Booksmart

Reem Gaafar on 'A Mouth Full of Salt'

Missing Perspectives

The Nile brought them life, but the Nile was not their friend.

When a little boy drowns in the treacherous currents of the Nile, the search for his body unearths calamity and disaster, and exposes forgotten secrets buried for generations in a small northern Sudanese village.

Three women try to make their way through a world that wants to keep them back, separated from each other by time but bound together by the same river that weaves its way through their lives, giving little but taking much more.

In this episode of Booksmart, Soaliha Iqbal sits down with leading Sudanese writer, physician, and activist Reem Gaafar to discuss her formidable debut novel, A Mouth Full of Salt.

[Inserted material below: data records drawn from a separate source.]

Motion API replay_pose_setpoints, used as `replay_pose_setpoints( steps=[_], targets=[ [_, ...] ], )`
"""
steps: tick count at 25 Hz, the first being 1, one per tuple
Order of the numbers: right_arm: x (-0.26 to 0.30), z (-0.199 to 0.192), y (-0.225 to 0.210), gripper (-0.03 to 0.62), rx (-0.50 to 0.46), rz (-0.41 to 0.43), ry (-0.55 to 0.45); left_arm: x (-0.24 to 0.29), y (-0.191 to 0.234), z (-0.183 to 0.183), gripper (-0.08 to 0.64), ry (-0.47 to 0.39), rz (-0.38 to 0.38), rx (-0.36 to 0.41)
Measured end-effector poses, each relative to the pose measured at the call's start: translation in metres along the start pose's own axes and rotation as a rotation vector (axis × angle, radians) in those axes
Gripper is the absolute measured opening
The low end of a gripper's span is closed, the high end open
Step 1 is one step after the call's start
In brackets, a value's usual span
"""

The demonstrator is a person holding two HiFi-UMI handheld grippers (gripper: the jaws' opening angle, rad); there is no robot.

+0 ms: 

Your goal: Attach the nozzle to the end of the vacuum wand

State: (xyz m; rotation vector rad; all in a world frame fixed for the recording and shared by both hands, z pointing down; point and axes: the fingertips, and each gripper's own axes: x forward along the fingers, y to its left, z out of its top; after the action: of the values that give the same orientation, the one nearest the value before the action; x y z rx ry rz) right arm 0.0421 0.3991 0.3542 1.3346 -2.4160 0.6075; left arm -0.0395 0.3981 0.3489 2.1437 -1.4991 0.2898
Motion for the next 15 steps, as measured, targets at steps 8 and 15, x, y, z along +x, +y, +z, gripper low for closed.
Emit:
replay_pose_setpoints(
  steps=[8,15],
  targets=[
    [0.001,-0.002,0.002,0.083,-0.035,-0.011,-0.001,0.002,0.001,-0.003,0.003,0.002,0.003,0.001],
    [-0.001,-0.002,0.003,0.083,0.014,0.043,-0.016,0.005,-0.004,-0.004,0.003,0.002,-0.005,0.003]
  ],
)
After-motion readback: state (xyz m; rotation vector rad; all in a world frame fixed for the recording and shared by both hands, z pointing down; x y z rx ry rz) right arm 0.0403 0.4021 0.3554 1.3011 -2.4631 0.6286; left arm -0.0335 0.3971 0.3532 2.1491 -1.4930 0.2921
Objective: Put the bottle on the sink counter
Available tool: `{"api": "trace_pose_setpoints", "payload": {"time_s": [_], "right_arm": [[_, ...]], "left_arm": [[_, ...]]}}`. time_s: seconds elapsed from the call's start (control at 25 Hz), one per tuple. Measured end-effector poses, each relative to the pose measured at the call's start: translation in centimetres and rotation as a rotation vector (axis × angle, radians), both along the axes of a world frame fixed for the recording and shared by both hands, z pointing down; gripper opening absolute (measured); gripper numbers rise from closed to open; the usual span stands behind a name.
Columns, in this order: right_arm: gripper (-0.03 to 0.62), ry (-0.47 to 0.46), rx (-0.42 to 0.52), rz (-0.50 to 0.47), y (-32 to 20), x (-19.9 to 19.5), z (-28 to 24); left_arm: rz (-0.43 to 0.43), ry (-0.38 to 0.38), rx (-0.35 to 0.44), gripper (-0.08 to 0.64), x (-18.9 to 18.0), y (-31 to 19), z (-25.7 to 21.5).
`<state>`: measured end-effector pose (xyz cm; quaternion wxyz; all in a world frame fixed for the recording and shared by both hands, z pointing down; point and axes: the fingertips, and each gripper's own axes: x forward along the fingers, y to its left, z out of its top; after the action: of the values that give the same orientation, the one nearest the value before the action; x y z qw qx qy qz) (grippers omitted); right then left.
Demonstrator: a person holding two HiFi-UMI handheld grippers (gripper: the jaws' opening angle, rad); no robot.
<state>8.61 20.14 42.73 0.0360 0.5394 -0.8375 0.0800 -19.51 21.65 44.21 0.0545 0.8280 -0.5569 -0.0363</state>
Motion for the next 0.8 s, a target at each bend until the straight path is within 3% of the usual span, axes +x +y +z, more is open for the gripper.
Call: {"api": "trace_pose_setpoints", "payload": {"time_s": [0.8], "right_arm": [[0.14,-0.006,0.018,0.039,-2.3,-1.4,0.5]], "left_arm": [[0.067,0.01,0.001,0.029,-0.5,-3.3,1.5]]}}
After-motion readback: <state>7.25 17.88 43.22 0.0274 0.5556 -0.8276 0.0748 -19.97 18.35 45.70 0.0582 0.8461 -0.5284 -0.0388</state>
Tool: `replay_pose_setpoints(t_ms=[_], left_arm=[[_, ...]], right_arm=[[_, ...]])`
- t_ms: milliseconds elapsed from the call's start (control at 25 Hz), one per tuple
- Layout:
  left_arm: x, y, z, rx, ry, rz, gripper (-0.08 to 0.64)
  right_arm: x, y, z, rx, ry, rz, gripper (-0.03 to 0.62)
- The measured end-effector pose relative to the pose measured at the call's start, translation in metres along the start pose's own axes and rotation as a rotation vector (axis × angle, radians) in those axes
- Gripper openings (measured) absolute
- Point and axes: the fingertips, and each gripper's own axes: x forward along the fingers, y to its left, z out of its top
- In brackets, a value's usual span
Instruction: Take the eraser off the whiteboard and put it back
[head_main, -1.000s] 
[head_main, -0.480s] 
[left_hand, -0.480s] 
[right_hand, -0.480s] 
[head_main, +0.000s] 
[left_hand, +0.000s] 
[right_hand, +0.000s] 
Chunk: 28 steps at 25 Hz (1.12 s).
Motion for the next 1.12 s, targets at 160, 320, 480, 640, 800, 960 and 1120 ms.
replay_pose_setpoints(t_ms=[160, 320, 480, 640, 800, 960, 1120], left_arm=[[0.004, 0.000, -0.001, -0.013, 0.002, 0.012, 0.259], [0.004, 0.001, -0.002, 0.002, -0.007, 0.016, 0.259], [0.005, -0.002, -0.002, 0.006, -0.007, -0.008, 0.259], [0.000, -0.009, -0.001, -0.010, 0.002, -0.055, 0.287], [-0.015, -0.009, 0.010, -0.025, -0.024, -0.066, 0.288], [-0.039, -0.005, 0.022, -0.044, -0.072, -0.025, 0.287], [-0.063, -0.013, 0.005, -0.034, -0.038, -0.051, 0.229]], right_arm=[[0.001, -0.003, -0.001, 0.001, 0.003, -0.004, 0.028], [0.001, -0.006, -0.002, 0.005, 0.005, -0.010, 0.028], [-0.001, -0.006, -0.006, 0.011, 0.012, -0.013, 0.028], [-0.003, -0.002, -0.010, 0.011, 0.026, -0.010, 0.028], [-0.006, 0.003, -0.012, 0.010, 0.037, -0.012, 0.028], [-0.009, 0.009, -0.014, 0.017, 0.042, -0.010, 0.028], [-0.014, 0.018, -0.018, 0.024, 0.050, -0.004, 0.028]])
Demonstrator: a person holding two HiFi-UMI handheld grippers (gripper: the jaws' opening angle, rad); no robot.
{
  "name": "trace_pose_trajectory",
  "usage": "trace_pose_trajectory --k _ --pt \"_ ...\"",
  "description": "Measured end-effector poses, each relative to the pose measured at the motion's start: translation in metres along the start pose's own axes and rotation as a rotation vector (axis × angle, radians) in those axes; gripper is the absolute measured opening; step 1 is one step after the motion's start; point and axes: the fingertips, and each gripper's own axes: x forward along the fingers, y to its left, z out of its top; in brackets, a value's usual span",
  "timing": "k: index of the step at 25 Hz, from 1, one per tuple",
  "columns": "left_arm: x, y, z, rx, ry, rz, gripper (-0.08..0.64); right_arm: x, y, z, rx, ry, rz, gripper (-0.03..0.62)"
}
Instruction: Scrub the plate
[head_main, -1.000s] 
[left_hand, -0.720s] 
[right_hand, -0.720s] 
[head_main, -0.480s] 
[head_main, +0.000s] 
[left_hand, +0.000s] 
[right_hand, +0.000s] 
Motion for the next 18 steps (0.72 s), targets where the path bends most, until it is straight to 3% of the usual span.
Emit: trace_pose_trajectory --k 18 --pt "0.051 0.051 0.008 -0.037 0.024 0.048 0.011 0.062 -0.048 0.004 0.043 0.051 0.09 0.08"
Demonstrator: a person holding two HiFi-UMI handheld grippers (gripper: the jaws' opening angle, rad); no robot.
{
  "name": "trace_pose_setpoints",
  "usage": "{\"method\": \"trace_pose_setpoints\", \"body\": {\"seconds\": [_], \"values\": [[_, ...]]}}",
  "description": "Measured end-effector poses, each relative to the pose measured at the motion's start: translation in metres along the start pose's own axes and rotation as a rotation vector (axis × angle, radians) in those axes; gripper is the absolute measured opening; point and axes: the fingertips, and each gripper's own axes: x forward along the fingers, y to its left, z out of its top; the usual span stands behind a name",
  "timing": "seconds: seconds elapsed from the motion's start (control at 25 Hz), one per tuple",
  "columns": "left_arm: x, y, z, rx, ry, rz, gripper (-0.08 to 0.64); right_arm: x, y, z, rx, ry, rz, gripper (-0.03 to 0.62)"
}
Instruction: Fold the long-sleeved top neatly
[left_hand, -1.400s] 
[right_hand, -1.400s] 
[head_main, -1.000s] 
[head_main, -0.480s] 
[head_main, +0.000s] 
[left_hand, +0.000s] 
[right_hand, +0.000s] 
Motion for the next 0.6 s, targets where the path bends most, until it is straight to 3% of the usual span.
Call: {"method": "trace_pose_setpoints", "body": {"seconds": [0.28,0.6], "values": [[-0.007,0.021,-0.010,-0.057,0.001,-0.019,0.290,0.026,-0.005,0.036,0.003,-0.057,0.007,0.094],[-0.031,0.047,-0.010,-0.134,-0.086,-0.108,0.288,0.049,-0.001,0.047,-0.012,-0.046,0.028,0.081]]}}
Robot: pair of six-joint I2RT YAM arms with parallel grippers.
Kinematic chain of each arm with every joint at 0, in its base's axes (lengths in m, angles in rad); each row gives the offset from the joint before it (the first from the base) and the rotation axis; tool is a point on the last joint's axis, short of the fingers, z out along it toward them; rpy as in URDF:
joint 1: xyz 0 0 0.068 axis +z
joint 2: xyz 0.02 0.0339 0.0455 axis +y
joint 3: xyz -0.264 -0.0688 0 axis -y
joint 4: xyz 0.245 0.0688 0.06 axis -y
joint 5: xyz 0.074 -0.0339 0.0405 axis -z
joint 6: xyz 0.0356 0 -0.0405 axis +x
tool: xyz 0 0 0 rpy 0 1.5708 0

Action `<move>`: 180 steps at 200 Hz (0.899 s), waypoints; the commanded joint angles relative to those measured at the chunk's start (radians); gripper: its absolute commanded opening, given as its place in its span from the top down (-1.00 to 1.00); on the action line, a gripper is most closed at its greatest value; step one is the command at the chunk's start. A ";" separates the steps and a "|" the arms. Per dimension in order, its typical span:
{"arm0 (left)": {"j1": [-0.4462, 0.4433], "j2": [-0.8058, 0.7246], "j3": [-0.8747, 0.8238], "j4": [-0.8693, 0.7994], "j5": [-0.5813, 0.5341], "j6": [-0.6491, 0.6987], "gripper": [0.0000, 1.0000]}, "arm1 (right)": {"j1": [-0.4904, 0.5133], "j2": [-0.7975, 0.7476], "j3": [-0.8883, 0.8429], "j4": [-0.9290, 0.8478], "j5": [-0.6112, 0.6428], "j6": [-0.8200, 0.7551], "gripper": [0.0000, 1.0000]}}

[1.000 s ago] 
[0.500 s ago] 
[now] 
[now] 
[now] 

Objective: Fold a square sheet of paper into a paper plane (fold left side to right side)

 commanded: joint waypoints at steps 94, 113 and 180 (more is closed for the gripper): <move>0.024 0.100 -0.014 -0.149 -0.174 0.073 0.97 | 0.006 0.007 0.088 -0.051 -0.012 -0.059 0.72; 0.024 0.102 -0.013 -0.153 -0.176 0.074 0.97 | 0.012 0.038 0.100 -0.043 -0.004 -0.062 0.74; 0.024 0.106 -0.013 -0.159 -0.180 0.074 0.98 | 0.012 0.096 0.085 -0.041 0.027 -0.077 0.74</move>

It's no surprise that this book has hit the bestselling charts. The novel weaves a powerful narrative of grief, migration, memory, and womanhood, exploring the psychological toll of political violence, as well as the unique complexities of returning home.

Reem discusses Sudan’s 2019 revolution, the challenge of translating collective trauma into fiction, and why platforming women’s stories, especially in moments of rupture, is a political act. This intimate conversation moves between literature and lived experience, touching on motherhood, exile, and the radical power of bearing witness - and it couldn't be more timely. 

If you’re drawn to literature that sits at the intersection of resistance and remembrance, this one’s for you.